Air Force Spartan embarks on international exercise in New Caledonia
13 November 2017
Over the period 13–24 November 2017, 44 Royal Australian Air Force (RAAF) personnel and a C-27J Spartan transport aircraft will participate in Exercise MHANUU 2017 in New Caledonia.
MHANUU is hosted by the French Armed Forces of New Caledonia (FANC) and involves rehearsing regional humanitarian assistance and disaster relief (HADR) scenarios.
As the South Pacific is prone to natural disasters, the Australian Defence Force is committed to working closely with its regional partners to provide life-saving humanitarian assistance as required.

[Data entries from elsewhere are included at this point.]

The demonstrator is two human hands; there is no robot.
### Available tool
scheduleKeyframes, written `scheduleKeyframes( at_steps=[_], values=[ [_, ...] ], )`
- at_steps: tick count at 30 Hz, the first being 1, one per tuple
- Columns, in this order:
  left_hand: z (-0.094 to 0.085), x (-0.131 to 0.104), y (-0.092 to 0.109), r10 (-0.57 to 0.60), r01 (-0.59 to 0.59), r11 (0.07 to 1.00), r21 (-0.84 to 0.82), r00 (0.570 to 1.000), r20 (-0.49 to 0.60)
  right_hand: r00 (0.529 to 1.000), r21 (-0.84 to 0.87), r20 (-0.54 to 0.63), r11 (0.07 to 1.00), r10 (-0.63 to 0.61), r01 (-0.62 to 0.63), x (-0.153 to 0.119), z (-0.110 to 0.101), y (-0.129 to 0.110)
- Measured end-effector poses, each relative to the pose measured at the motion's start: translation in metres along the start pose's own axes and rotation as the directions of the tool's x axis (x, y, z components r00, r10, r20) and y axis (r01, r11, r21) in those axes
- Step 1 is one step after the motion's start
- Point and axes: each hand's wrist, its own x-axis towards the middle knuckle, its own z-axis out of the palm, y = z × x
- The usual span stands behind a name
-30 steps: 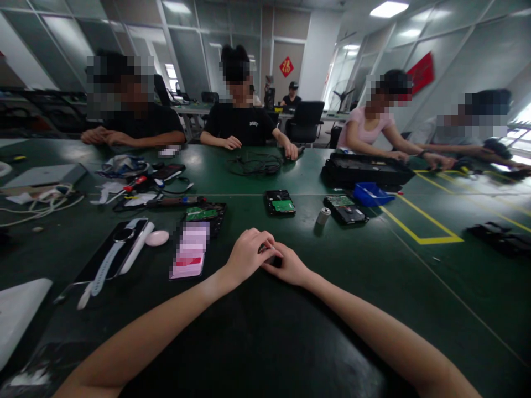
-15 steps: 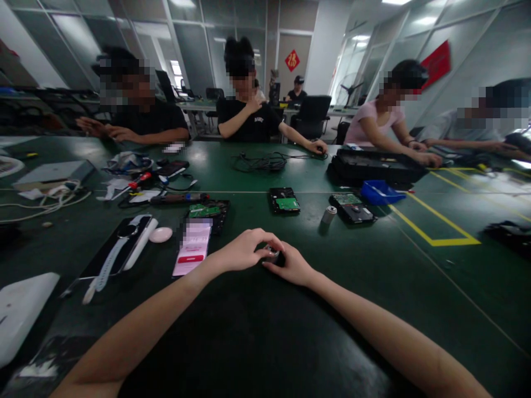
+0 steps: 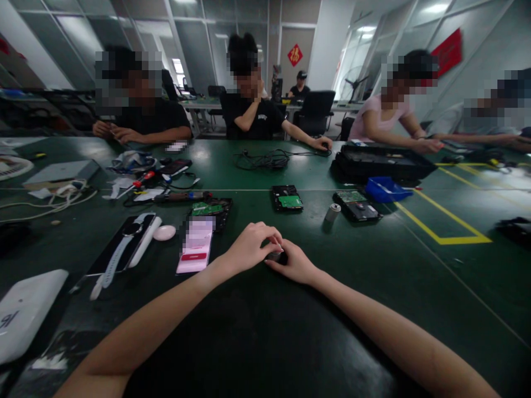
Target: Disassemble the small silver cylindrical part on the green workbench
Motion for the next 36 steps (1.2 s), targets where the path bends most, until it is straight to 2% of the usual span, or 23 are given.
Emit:
scheduleKeyframes(
  at_steps=[4, 7, 10, 13, 20, 24, 26, 28, 30, 32, 36],
  values=[
    [-0.002, 0.002, -0.006, -0.068, 0.061, 0.994, -0.086, 0.995, -0.076, 1.000, -0.019, 0.006, 1.000, 0.008, -0.008, 0.000, -0.003, -0.003],
    [0.003, 0.003, -0.024, -0.131, 0.116, 0.987, -0.113, 0.982, -0.136, 1.000, -0.016, 0.028, 1.000, 0.008, -0.008, 0.001, -0.006, -0.006],
    [0.014, 0.002, -0.047, -0.249, 0.242, 0.967, -0.074, 0.963, -0.099, 0.999, -0.010, 0.042, 1.000, 0.011, -0.011, 0.002, -0.007, -0.009],
    [0.023, -0.001, -0.063, -0.275, 0.273, 0.962, -0.031, 0.958, -0.087, 0.999, -0.004, 0.037, 1.000, 0.007, -0.007, 0.002, -0.007, -0.010],
    [0.023, -0.005, -0.069, -0.290, 0.301, 0.952, 0.063, 0.946, -0.143, 0.999, -0.010, 0.044, 1.000, 0.021, -0.021, 0.002, -0.008, -0.010],
    [0.018, -0.001, -0.059, -0.285, 0.293, 0.956, 0.030, 0.945, -0.162, 0.999, 0.000, 0.042, 1.000, 0.010, -0.010, 0.002, -0.008, -0.010],
    [0.013, 0.001, -0.045, -0.264, 0.267, 0.964, -0.012, 0.945, -0.193, 0.999, -0.002, 0.044, 1.000, 0.013, -0.013, 0.002, -0.008, -0.009],
    [0.007, 0.001, -0.026, -0.200, 0.179, 0.978, -0.109, 0.954, -0.225, 0.999, -0.007, 0.044, 1.000, 0.018, -0.018, 0.002, -0.007, -0.007],
    [0.002, -0.001, -0.009, -0.147, 0.121, 0.984, -0.134, 0.969, -0.200, 0.999, -0.016, 0.032, 1.000, 0.018, -0.017, 0.001, -0.006, -0.006],
    [0.001, -0.003, 0.003, -0.131, 0.113, 0.987, -0.116, 0.977, -0.168, 1.000, -0.024, 0.019, 1.000, 0.009, -0.009, 0.000, -0.004, -0.004],
    [0.005, -0.007, 0.007, -0.129, 0.117, 0.987, -0.111, 0.987, -0.100, 1.000, -0.028, 0.029, 1.000, 0.005, -0.004, 0.000, -0.003, -0.002]
  ],
)
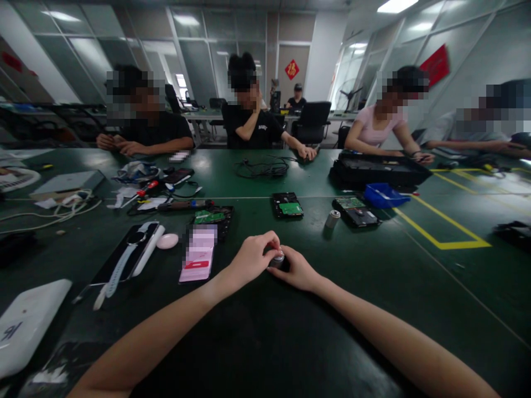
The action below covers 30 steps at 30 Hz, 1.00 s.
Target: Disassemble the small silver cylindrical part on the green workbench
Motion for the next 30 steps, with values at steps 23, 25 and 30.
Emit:
scheduleKeyframes(
  at_steps=[23, 25, 30],
  values=[
    [0.0054, -0.0028, -0.0019, 0.041, -0.036, 0.982, 0.186, 0.999, -0.022, 0.999, 0.042, -0.016, 0.999, -0.032, 0.033, 0.0001, -0.0004, -0.0014],
    [0.0056, -0.0027, -0.0023, 0.015, -0.006, 0.977, 0.211, 0.999, -0.040, 0.999, 0.038, -0.015, 0.999, -0.029, 0.029, 0.0000, -0.0006, -0.0021],
    [0.0046, -0.0032, -0.0003, -0.007, 0.022, 0.967, 0.255, 0.998, -0.060, 1.000, 0.029, -0.005, 0.999, -0.017, 0.017, 0.0002, -0.0012, -0.0028]
  ],
)
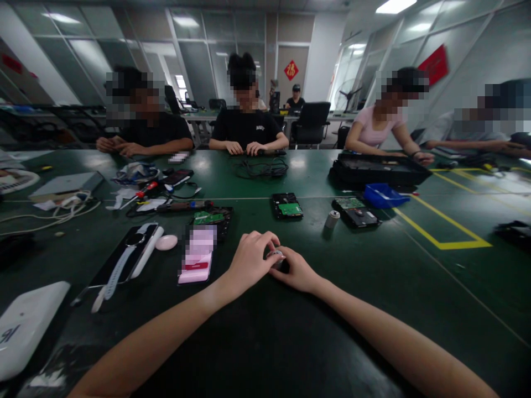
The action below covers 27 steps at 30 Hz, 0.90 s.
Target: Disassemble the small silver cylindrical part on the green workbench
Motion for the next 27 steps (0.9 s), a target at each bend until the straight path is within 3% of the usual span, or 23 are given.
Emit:
scheduleKeyframes(
  at_steps=[10, 19, 27],
  values=[
    [-0.009, 0.001, 0.004, -0.047, 0.048, 0.999, -0.021, 0.998, 0.046, 1.000, -0.034, -0.001, 0.999, 0.011, -0.011, 0.000, 0.000, 0.002],
    [0.001, 0.000, 0.003, 0.003, 0.001, 0.997, -0.075, 0.999, 0.048, 1.000, 0.019, -0.012, 1.000, -0.022, 0.023, 0.000, 0.001, 0.002],
    [0.000, 0.000, 0.001, -0.015, 0.015, 1.000, -0.005, 1.000, -0.024, 1.000, 0.004, 0.002, 1.000, -0.007, 0.007, 0.001, 0.000, 0.000]
  ],
)
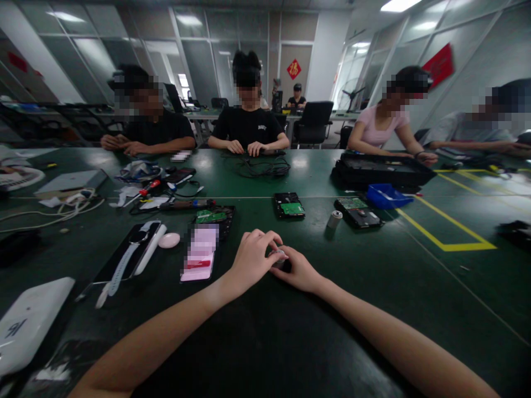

The Spartan, from No. 35 Squadron at RAAF Base Richmond, has joined the FANC Air base near Noumea and will operate in coordination with French aircraft during the Exercise.
Commanding Officer No. 35 Squadron Wing Commander Jarrod Pendlebury, said MHANUU serves as a valuable training experience for Air Force.
“We carry a tremendous amount of experience with HADR operations, and it’s important to apply that knowledge to the Spartan workforce,” Wing Commander Pendlebury said.
“This includes flying missions to airdrop aid and personnel, evacuate people from remote airstrips, and conduct aero-medical evacuations.
“Bringing the Spartan to MHANUU ensures that we can build techniques with regional partners from France and New Zealand, and be ready to respond if called.”
The Spartan, which entered RAAF service in mid-2015, carries a payload of five tonnes, or 34 passengers.
The Spartan’s relatively small size allows it to access airstrips too narrow or soft for larger airlifters, which significantly enhances the RAAF’s HADR capabilities across the Pacific.
“The Air Force has a wide range of air mobility platforms that can deliver relief supplies and specialist personnel around the globe, but it’s the Spartan’s job to deliver over that last tactical mile,” Wing Commander Pendlebury said.
“MHANUU allows partner nations to better understand what RAAF can do, as well as providing No. 35 Squadron the opportunity to work in an unfamiliar environment.”